I’m realizing that God, in God’s weird sense of humor, had been waiting for me to chill out long enough for God to get a word in edge wise. Unlike human beings, a species hell-bent on Self-obsession, God is all about patience, and giving a person space. In fact, God will give us so much space that we will forget God’s even there. Now, that would KILL a human, to be forgotten. But God doesn’t shrink in the face of “forgotten”, because God is in everything, and ergo, can’t actually ever BE forgotten, lest one chooses to forget EVERYTHING.
So here I am, devoid of any activity outside of service to another — my parents — and *who* shows up to the party in the long perfect stretch of quiet in the outdoors, but God. We didn’t chat a whole lot, as, unlike angels, God isn’t a chatter, but a feeler. Instead, I felt God, felt this goofy four-year-old excitement that I actually slowed down enough to experience the God all around me, and I felt peace. That’s God’s greatest gift to the neurosis known as Humanity: A wash of Peace, for absolutely no reason at all.
It further dawns on me that I could be experiencing this whenever I wanted to, but it was up to me to slow down long enough to lock into that peaceful, easy feeling. Then I just felt a little silly, as I sense God giggling at me:
“Danielle, I know you. I knew if I waited, you’d do your TV shows, your albums, your films, your plays, your radio shows, but eventually… You’d end up with time you couldn’t fill. And that was *my* time, as all I have is time. So… How have you been? And don’t wait so long to say hello next time. I miss you!”

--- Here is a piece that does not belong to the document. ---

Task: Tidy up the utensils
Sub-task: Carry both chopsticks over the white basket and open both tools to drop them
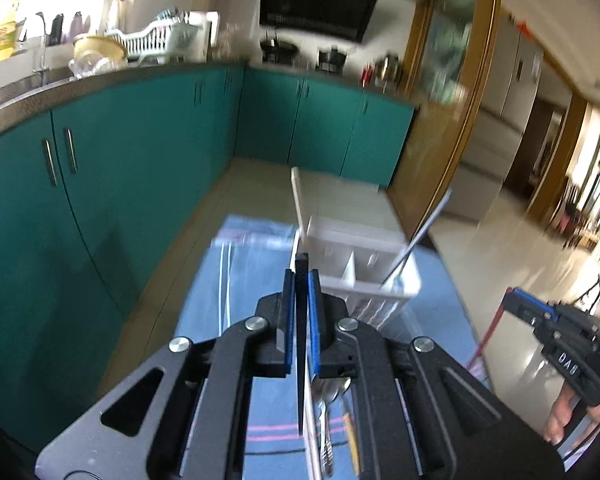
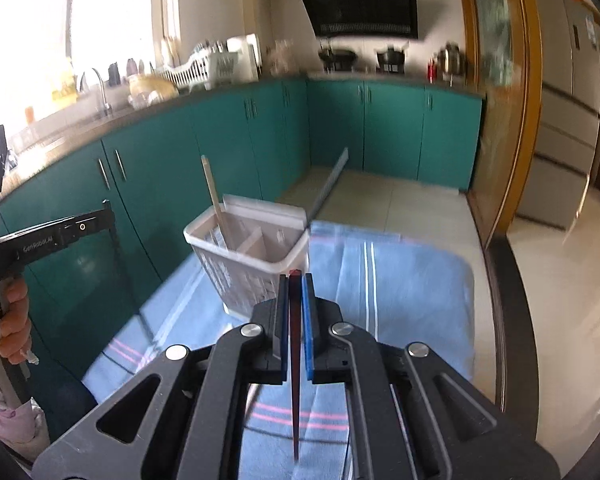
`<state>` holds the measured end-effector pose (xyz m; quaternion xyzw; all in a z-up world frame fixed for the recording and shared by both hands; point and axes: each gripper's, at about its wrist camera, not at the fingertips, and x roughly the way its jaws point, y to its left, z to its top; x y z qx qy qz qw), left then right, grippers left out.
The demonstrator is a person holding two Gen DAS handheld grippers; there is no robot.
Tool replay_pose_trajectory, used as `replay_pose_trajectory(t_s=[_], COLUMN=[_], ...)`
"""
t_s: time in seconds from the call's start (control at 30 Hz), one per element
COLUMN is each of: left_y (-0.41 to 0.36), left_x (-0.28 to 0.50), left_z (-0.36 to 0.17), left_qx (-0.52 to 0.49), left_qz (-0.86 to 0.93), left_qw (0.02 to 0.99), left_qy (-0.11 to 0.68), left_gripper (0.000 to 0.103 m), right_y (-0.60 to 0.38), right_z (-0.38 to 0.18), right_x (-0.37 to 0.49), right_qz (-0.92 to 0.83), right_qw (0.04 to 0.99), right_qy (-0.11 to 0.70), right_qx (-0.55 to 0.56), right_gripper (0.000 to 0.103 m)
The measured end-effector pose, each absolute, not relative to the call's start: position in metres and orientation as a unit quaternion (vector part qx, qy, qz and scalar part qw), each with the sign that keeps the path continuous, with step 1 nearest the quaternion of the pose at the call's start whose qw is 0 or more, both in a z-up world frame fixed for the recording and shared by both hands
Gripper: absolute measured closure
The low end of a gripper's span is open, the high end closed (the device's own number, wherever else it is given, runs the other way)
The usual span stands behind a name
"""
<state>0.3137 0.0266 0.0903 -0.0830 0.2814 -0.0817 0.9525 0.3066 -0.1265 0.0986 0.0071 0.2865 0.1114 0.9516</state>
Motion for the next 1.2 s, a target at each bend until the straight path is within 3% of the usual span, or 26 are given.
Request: replay_pose_trajectory(t_s=[0.33, 0.83, 1.03, 1.2], left_y=[0.049, 0.096, 0.102, 0.088], left_x=[0.315, 0.347, 0.352, 0.362], left_z=[0.14, 0.135, 0.136, 0.133], left_qx=[-0.166, -0.356, -0.376, -0.323], left_qz=[-0.099, -0.052, -0.034, 0.0], left_qw=[0.954, 0.923, 0.919, 0.939], left_qy=[0.229, 0.135, 0.109, 0.119], left_gripper=[0.097, 0.096, 0.096, 0.096], right_y=[-0.115, -0.083, -0.076, -0.086], right_z=[0.177, 0.221, 0.21, 0.186], right_x=[0.316, 0.331, 0.354, 0.374], right_qz=[0.1, 0.086, 0.093, 0.1], right_qw=[0.979, 0.995, 0.994, 0.991], right_qy=[0.178, 0.042, 0.051, 0.086], right_qx=[-0.001, -0.012, 0.0, 0.031], right_gripper=[0.096, 0.096, 0.096, 0.096])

And I felt myself saying, “Hey, I miss you, too!”
But God just smiled. Because God can’t “miss”. I get another grin out of that, because even in God’s being silly, there is such peace.

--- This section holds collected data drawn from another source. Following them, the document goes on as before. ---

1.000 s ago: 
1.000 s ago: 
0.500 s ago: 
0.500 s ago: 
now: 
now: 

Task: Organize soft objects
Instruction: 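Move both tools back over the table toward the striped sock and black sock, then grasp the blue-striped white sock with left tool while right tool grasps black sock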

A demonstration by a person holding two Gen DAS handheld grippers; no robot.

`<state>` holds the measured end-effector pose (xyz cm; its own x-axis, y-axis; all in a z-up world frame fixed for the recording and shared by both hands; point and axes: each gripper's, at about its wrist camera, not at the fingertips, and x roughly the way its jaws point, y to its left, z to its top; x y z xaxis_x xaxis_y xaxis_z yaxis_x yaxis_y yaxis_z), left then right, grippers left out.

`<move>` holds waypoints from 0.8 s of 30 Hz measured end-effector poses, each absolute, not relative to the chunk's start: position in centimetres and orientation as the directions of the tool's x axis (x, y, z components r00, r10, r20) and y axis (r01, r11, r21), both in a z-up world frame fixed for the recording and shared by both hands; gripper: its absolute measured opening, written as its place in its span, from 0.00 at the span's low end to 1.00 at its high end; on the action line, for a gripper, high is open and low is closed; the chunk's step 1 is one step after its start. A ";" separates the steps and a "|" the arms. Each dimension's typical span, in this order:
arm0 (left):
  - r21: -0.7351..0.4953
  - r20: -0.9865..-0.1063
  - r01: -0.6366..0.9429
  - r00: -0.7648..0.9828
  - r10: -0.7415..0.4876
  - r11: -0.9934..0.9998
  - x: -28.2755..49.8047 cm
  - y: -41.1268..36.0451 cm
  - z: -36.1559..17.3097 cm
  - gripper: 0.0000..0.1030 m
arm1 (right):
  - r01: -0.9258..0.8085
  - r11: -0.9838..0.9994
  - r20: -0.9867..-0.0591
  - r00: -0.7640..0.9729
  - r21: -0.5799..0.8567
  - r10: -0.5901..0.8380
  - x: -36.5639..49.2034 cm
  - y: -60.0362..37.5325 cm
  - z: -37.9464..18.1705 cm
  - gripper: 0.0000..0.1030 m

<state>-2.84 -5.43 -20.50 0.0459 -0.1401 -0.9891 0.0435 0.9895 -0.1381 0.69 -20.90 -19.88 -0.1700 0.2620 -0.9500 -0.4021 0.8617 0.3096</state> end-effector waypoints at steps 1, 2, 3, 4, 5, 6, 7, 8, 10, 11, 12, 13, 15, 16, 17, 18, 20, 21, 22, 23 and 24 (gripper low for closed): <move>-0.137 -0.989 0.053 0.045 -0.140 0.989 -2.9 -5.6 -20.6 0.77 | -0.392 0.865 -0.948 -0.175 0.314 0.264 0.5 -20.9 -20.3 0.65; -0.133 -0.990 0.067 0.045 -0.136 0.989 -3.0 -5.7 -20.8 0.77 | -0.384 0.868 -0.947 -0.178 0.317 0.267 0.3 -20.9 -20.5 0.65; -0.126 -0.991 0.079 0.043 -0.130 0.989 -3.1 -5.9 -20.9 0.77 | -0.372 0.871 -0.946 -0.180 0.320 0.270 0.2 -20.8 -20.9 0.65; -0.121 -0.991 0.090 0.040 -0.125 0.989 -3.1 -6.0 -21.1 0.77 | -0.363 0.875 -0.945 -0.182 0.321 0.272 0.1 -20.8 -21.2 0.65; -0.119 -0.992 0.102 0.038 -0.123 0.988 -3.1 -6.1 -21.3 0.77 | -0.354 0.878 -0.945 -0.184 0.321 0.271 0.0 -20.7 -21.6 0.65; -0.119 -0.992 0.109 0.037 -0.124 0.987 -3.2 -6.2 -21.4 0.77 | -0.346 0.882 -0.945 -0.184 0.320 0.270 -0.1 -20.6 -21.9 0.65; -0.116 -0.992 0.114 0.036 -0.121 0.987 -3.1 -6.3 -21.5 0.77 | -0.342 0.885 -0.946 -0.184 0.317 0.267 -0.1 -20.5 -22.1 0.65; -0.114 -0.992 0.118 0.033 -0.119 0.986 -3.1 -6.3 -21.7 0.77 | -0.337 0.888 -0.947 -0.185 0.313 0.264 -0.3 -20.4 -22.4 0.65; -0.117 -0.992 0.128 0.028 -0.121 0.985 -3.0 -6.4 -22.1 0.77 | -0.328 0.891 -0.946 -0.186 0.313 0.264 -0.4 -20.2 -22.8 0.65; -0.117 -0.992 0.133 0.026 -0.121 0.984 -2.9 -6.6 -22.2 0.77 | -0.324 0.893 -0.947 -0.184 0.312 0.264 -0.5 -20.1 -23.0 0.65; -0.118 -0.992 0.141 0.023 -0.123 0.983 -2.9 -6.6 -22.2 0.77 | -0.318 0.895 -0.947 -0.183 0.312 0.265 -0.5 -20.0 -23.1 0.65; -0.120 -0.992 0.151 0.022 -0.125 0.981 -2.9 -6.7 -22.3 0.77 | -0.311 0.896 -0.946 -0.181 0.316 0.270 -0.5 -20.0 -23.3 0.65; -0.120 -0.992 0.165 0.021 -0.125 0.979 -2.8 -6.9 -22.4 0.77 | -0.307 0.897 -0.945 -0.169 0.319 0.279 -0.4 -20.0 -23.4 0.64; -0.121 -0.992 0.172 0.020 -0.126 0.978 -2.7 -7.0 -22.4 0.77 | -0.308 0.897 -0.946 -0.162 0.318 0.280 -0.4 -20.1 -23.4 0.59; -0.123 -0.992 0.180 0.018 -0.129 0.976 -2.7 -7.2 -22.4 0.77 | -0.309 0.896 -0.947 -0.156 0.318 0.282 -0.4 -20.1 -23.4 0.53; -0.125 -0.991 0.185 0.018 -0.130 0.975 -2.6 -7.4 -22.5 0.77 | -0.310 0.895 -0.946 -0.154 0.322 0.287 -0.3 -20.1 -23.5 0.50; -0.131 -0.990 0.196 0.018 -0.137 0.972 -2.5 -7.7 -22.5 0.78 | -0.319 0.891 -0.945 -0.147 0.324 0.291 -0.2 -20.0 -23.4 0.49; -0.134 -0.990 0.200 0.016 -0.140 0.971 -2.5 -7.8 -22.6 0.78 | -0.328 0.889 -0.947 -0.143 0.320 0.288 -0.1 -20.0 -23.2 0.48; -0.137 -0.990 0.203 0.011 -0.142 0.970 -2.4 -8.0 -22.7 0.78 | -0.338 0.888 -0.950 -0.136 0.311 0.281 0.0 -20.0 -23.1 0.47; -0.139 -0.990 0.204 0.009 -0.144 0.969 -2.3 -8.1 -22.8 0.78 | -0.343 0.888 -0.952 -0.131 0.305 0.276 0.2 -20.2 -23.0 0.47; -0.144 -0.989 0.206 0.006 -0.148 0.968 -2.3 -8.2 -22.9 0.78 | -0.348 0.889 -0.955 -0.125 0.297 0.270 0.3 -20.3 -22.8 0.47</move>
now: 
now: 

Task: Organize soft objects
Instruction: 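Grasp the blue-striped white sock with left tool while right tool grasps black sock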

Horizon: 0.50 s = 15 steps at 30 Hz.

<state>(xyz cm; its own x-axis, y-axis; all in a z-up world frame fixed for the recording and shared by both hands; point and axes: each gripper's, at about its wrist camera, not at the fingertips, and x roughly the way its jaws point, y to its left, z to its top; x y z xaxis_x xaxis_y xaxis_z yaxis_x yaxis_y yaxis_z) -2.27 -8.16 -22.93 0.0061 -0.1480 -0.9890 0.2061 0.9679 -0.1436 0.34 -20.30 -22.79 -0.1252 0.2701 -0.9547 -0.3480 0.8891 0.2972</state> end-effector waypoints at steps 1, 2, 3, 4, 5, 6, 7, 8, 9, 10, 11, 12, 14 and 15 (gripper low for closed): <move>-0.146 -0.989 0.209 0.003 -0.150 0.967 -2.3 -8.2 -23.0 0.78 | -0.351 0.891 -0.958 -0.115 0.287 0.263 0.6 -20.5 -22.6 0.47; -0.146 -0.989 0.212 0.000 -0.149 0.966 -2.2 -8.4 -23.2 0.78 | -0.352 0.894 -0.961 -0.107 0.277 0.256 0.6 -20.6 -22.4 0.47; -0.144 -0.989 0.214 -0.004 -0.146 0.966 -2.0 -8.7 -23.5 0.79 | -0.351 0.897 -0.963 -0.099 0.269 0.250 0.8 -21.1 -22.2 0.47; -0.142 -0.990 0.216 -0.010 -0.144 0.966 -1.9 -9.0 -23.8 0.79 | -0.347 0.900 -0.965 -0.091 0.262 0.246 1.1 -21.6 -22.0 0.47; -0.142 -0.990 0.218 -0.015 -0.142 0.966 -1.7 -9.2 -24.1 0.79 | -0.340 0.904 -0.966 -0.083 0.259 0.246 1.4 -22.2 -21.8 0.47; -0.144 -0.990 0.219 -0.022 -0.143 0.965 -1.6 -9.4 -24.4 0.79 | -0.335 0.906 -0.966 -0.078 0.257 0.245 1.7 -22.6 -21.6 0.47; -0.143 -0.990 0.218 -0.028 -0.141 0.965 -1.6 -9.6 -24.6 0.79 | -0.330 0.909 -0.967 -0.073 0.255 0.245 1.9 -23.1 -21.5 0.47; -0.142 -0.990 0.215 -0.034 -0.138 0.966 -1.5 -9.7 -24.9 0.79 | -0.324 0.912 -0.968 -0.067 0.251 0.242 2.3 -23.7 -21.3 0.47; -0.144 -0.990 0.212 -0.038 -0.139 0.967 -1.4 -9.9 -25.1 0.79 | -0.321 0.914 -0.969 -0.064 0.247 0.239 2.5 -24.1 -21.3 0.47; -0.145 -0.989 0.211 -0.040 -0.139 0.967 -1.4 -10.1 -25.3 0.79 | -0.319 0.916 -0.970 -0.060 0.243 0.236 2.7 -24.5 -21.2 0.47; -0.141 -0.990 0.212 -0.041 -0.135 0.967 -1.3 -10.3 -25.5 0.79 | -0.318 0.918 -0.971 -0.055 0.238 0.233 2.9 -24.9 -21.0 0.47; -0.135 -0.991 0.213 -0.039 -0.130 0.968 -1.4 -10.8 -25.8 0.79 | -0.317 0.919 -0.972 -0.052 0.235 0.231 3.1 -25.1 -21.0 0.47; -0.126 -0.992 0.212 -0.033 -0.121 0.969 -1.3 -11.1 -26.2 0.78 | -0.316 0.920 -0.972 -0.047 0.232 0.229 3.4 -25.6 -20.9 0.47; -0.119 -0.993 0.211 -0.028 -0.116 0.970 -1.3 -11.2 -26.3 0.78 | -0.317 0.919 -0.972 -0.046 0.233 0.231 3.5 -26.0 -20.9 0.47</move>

The point, besides “if you breathe enough oil-based wood stain, you can experience God” ;), is that if we never create “still spaces” in our lives, we won’t allow ourselves to connect to that warm gooey caramel drizzle known as God. The Parent Creator waits for us to make room to connect. It goes against God’s nature to violate free will by demanding an audience. Yet we cry out to God constantly to be “shown signs”, and we demand God’s attention. The irony is that we *always* have God’s attention. God just doesn’t have ours.
For us to feel re-charged as spiritual creatures, we must give our attention to “empty space” once in awhile, to allow God some room to say howdy. God is our Source, our Universal Hub, and we are not separate from Source. This “howdy time” can be achieved through meditation, taking a walk, or just sitting in the yard or on the beach. Let go of the need to text, facebook on the iPhone, or call a friend — let the wind be your friend, and the rustle of the trees be your conversation. Then allow yourself to feel the Peace of God.
Speaking of peace, I took that photo of the sunset tonight, the longest day of the year, at 9pm Mountain Time, and since I felt God give me a wink when I took the photo, I thought I’d include it. Besides — there’s nothing more gorgeous than a Montana summer sunset. Maybe God will wave at you like an exuberant four-year-old, through the photo? That’s especially fun to be on the other end of.
I’m lying in the dark of my childhood home’s basement, on the couch, typing this blog on my Blackberry, and I can’t feel my right hand anymore. BUT, I felt this was an important enough message to pass along, even if my thumbs are turning blue.
Which, I’m fairly certain — God would think is hilarious.